*Data block*:
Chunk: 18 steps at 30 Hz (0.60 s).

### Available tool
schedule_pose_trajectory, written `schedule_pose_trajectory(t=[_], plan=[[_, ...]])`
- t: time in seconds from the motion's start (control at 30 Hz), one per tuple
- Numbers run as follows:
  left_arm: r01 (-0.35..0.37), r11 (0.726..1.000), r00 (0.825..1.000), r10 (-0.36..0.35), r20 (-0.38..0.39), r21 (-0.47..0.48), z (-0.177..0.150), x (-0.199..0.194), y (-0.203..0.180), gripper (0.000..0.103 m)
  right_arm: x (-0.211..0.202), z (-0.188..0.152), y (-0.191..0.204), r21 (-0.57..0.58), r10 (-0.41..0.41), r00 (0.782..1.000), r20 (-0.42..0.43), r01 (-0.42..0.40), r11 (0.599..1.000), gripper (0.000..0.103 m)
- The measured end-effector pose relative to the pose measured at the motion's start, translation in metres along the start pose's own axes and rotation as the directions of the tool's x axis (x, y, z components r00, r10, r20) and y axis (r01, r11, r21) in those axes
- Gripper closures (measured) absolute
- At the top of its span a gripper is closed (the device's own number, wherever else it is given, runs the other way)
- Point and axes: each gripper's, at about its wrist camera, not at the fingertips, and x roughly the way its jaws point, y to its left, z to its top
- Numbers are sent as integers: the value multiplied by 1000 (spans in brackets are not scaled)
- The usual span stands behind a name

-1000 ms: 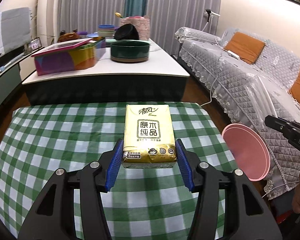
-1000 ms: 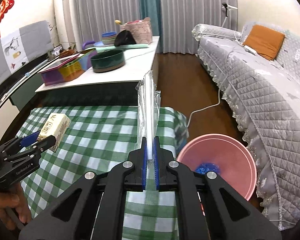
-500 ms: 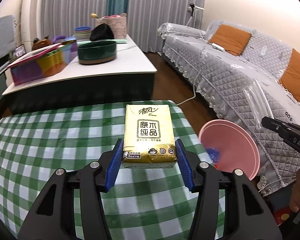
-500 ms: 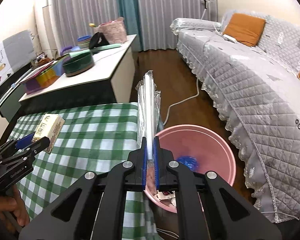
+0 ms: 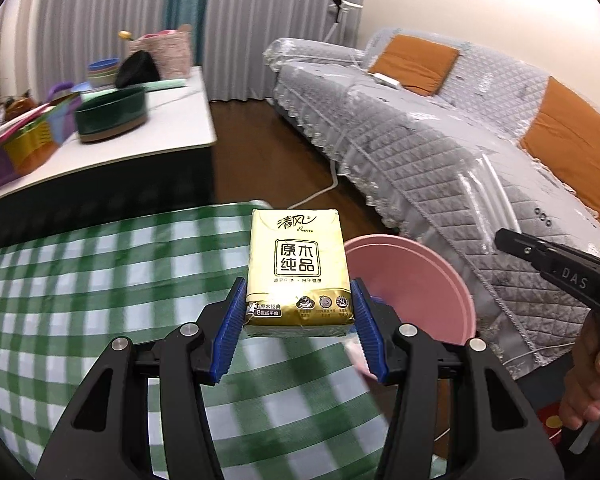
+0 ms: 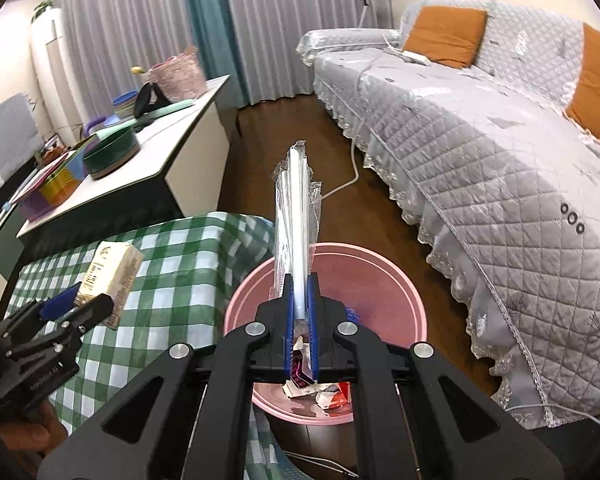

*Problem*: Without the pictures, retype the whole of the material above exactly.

*Expected answer*:
Chunk: 18 steps at 30 Hz (0.60 s).

### Available tool
schedule_pose_trajectory, written `schedule_pose_trajectory(t=[_], plan=[[_, ...]])`
- t: time in seconds from the motion's start (control at 30 Hz), one per tuple
- Numbers run as follows:
  left_arm: r01 (-0.35..0.37), r11 (0.726..1.000), r00 (0.825..1.000), r10 (-0.36..0.35), r20 (-0.38..0.39), r21 (-0.47..0.48), z (-0.177..0.150), x (-0.199..0.194), y (-0.203..0.180), gripper (0.000..0.103 m)
  right_arm: x (-0.211..0.202), z (-0.188..0.152), y (-0.191..0.204), r21 (-0.57..0.58), r10 (-0.41..0.41), r00 (0.782..1.000), r20 (-0.42..0.43), r01 (-0.42..0.40), r11 (0.599..1.000), gripper (0.000..0.103 m)
- The measured end-effector pose relative to the pose measured at the motion's start, translation in metres along the start pose's own axes and rotation as the directions of the tool's x axis (x, y, z components r00, r10, r20) and y axis (r01, r11, r21) in those axes
- Gripper closures (measured) absolute
- At the top of its span a gripper is closed (the device's own number, wherever else it is given, runs the other way)
- Point and axes: each gripper's, at about its wrist camera, not at the fingertips, and x roughly the way its jaws point, y to its left, z to its top
- Numbers are sent as integers: the value multiplied by 1000 (spans in brackets are not scaled)
- The usual span stands behind a name

-1000 ms: 
-1000 ms: 
-500 ms: 
-500 ms: 
+0 ms: 
+0 ms: 

This exercise requires no additional output.